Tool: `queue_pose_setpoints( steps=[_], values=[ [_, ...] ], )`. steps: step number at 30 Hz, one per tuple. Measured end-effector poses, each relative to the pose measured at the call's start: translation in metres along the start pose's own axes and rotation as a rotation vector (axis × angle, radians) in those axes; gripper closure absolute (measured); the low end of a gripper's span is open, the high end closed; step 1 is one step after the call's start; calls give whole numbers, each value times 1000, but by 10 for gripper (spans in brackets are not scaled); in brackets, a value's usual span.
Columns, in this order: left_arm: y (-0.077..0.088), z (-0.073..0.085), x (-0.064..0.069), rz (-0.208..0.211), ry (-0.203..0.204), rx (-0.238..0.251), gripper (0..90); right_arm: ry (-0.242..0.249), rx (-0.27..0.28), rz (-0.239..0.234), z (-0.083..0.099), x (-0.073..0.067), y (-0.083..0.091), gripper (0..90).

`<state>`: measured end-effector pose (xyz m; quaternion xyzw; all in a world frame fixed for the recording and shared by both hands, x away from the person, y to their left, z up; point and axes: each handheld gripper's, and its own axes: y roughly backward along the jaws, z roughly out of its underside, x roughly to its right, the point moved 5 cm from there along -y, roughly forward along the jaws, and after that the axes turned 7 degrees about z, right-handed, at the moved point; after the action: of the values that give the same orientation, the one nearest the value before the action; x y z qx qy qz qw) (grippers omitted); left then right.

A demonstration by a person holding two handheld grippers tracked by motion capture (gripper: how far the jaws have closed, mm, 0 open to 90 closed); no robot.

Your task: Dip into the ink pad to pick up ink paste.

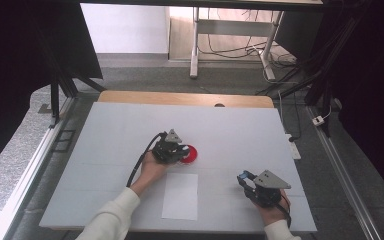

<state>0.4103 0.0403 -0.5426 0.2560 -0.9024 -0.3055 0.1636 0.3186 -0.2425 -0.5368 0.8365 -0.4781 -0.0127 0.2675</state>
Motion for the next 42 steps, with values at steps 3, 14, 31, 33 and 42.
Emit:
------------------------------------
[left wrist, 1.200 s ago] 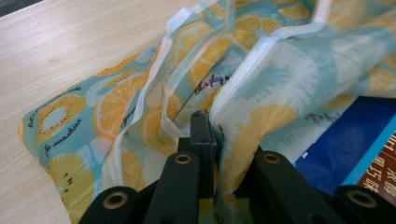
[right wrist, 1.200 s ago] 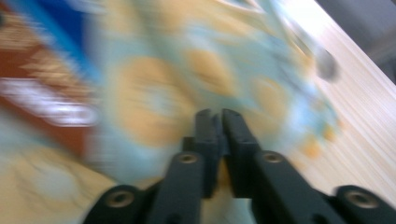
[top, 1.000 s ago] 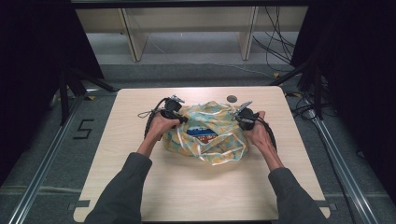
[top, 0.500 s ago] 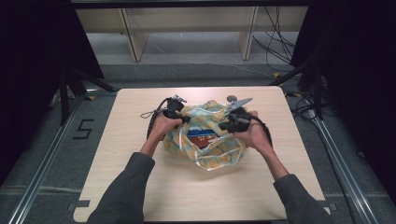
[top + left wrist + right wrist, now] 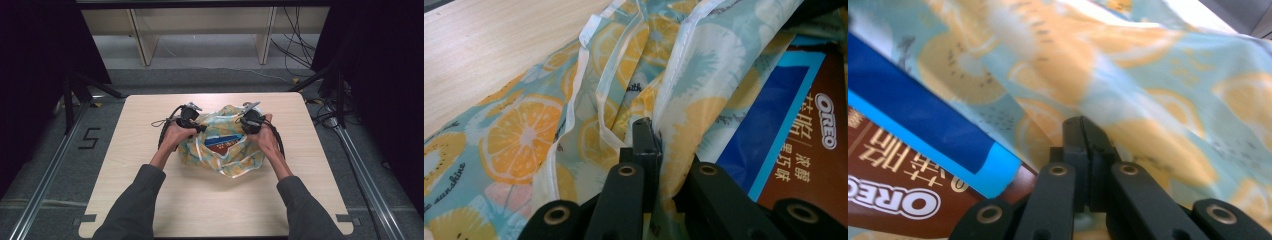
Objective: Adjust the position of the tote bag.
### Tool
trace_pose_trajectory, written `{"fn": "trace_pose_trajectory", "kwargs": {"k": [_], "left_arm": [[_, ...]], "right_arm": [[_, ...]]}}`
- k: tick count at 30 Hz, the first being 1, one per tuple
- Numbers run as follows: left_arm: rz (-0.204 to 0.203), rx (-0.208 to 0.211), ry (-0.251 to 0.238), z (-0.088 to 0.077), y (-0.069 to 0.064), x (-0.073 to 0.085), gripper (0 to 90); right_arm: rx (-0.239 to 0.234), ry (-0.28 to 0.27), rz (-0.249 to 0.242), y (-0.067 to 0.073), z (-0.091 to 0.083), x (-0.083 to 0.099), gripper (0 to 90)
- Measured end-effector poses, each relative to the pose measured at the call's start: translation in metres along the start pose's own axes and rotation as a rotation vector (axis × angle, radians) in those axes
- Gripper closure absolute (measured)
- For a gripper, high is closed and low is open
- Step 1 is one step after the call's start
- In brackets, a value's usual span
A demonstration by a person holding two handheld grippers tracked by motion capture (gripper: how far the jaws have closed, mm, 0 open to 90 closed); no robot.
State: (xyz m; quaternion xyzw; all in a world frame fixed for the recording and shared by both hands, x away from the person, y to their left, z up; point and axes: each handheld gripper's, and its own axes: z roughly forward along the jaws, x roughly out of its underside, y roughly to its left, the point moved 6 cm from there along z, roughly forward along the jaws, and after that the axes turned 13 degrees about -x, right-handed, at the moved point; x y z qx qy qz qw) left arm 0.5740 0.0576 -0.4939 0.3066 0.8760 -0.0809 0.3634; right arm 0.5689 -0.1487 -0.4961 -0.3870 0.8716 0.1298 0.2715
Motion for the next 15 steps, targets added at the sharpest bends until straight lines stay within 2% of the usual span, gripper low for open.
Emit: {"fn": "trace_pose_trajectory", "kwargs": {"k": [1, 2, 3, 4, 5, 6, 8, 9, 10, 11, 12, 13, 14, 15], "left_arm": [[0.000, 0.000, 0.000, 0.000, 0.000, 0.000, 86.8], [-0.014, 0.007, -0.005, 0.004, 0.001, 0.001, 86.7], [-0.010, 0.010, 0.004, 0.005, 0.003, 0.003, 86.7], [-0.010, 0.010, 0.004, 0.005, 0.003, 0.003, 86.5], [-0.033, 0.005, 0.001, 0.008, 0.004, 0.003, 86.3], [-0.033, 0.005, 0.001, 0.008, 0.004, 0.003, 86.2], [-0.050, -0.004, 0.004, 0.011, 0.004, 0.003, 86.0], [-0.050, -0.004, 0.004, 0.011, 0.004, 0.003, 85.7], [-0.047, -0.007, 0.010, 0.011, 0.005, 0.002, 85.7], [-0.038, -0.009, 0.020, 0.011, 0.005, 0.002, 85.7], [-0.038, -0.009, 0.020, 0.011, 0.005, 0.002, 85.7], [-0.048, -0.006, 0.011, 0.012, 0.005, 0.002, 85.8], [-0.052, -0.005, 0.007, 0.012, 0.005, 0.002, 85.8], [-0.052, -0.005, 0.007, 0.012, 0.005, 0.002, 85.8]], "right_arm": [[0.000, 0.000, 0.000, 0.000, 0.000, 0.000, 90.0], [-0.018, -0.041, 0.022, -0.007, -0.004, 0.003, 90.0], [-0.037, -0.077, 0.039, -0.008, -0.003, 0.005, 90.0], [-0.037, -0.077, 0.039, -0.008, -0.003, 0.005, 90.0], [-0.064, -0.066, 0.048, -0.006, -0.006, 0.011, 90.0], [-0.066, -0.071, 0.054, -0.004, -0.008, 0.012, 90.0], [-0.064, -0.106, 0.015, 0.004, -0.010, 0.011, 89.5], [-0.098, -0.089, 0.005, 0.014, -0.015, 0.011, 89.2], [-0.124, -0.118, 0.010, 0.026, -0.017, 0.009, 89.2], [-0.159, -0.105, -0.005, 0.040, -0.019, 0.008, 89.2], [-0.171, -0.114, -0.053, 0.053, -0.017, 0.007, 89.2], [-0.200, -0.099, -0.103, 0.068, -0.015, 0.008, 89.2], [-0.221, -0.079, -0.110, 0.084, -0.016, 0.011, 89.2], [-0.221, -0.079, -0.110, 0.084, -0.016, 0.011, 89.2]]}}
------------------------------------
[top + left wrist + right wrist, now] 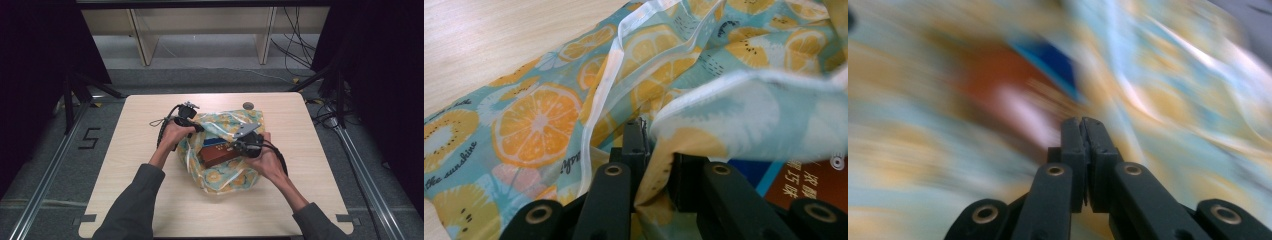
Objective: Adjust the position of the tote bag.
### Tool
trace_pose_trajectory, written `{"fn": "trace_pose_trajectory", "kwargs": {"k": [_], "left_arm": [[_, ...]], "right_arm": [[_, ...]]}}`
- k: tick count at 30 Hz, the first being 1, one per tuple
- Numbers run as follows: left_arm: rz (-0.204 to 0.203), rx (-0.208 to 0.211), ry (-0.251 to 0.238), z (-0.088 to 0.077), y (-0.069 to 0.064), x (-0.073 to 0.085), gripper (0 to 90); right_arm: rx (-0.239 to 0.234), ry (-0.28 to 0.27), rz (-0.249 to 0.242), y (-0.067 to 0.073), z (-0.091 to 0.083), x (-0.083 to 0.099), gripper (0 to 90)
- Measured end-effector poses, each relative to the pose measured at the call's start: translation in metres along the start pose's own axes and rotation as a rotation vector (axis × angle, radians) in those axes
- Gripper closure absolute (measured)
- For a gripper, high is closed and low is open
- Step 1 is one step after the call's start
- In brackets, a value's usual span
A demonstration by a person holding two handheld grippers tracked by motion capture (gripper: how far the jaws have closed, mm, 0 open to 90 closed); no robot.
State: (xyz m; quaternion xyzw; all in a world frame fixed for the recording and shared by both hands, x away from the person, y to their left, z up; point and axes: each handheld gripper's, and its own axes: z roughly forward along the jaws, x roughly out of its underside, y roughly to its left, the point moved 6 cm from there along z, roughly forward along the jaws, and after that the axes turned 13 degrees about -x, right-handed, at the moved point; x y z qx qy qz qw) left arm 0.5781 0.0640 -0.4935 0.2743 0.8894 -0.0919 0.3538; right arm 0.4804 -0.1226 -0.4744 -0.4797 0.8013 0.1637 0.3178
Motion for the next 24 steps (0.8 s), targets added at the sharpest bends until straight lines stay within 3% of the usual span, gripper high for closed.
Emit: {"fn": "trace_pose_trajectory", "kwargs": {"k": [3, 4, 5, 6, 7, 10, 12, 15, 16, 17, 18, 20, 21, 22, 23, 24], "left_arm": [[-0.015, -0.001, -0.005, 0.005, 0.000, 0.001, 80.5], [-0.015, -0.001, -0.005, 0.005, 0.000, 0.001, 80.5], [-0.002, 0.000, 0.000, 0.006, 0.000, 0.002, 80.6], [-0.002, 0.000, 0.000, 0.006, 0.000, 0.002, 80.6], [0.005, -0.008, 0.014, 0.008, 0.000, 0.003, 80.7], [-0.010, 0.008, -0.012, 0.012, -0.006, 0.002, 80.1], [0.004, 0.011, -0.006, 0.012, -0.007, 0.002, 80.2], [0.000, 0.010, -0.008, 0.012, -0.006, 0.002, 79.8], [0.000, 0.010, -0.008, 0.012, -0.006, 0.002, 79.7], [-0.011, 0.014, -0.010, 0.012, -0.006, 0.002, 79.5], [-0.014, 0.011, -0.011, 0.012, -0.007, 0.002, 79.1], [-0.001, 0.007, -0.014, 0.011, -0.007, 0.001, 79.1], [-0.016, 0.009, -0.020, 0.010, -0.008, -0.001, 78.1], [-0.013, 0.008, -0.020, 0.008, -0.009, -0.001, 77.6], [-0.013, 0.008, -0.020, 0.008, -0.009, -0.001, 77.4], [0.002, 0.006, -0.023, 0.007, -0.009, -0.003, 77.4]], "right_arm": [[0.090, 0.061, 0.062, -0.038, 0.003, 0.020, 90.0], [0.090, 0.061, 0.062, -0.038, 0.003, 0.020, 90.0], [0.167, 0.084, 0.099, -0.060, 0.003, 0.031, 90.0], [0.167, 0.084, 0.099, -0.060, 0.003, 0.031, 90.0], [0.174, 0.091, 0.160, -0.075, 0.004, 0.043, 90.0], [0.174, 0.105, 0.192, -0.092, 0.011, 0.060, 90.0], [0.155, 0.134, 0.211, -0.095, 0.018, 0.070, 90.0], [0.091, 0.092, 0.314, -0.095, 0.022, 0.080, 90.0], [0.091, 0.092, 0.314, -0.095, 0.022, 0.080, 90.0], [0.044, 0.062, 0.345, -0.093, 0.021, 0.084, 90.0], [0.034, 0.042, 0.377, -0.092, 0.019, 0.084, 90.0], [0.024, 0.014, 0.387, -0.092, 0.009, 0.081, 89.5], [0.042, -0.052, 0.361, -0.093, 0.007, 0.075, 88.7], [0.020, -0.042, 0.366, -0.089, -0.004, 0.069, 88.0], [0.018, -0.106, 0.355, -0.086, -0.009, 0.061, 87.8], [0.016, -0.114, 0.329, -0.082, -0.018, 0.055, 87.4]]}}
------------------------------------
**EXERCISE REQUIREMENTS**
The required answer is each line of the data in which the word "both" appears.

**RESPONSE BELOW**
`<state>`: measured end-effector pose (xyz m; quaternion xyzw; all in a world frame fixed for the recording and shared by both hands, x away from the person, y to their left, z up; point and axes: each handheld gripper's, and its own axes: y roughly backward along the jaws, z roughly out of its underside, x roughly to its right, the point moved 5 cm from there along -y, roughly forward along the jaws, and after that the axes turned 7 degrees about z, right-handed, at the moved point; after the action: of the values that give the same orientation, the one nearest the value before the action; x y z qx qy qz qw) (grippers omitted); left then right.
State: (xyz m; quaternion xyzw; all in a world frame fixed for the recording and shared by both hands, x away from the person, y to their left, z up; point and axes: each handheld gripper's, and its own axes: z roughly forward along the jaws, x roughly out of its underside, y roughly to its left, the point moved 6 cm from there along z, roughly forward along the jaws, and after that the axes turned 13 degrees about -x, right-handed, at the moved point; x y z qx qy qz qw) left arm 0.5740 0.0576 -0.4939 0.3066 0.8760 -0.0809 0.3634; right arm 0.5689 -0.1487 -0.4961 -0.3870 0.8716 0.1298 0.2715
State: (xyz m; quaternion xyzw; all in a world frame fixed for the recording and shared by both hands, x away from the person, y to their left, z up; point and axes: each handheld gripper's, and its own axes: z roughly forward along the jaws, x roughly out of its underside, y roughly to its left, the point moved 6 cm from there along z, roughly forward along the jaws, and after that the axes turned 13 degrees about -x, right-handed, at the moved point; x y z qx qy qz qw) left arm 0.5781 0.0640 -0.4935 0.2743 0.8894 -0.0919 0.3538; right arm 0.4804 -0.1226 -0.4744 -0.4797 0.8013 0.1637 0.3178

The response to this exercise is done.